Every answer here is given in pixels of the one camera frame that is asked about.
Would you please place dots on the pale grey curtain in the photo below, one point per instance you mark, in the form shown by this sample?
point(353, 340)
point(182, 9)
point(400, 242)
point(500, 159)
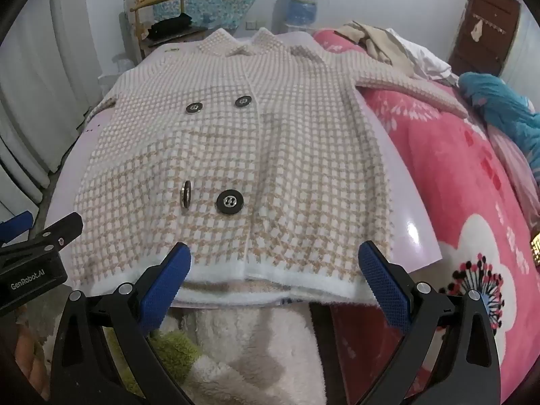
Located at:
point(29, 93)

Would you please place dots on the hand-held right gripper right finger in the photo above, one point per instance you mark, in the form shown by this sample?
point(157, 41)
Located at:
point(384, 287)

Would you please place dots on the glossy lilac printed mat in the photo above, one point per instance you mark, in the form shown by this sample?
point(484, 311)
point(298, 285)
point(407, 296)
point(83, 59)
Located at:
point(405, 202)

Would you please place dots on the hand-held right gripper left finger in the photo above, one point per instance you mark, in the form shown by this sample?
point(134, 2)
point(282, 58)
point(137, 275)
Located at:
point(166, 287)

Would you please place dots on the beige white checked coat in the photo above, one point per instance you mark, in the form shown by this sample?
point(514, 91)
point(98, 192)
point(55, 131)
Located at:
point(253, 156)

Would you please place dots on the beige cloth on door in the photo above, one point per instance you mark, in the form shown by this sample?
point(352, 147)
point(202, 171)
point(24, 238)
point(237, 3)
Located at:
point(478, 31)

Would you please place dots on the wooden chair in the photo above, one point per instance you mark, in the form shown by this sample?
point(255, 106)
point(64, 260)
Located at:
point(141, 21)

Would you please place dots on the pink floral blanket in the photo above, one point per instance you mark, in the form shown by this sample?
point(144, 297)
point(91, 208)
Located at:
point(443, 168)

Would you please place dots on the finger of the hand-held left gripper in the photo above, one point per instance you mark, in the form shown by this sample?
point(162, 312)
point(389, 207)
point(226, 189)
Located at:
point(59, 230)
point(17, 228)

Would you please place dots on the pale pink striped cloth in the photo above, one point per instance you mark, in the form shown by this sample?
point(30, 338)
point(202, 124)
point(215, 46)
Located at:
point(521, 168)

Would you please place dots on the white water dispenser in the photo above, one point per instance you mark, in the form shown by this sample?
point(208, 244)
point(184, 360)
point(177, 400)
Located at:
point(297, 28)

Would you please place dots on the teal fluffy cloth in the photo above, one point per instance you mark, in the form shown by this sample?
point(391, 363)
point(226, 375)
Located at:
point(502, 101)

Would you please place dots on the beige clothes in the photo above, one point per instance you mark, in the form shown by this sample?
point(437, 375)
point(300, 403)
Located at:
point(379, 46)

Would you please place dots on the black folded cloth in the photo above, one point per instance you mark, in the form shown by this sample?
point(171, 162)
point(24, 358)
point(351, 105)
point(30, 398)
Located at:
point(171, 27)

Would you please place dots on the brown wooden door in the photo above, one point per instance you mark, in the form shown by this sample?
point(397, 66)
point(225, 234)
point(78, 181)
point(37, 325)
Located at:
point(498, 17)

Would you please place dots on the white wall socket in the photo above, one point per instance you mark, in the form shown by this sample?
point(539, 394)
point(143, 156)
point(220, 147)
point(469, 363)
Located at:
point(253, 25)

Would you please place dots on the white cloth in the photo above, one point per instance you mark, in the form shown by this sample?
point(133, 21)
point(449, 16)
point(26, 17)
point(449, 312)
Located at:
point(426, 61)

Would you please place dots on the blue water bottle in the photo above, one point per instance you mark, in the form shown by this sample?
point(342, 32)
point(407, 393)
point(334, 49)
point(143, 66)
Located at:
point(303, 4)

● **Assignment**: In these records, tally the lines that contain the string "pale", and give only the result.

● **Finished exercise**: 2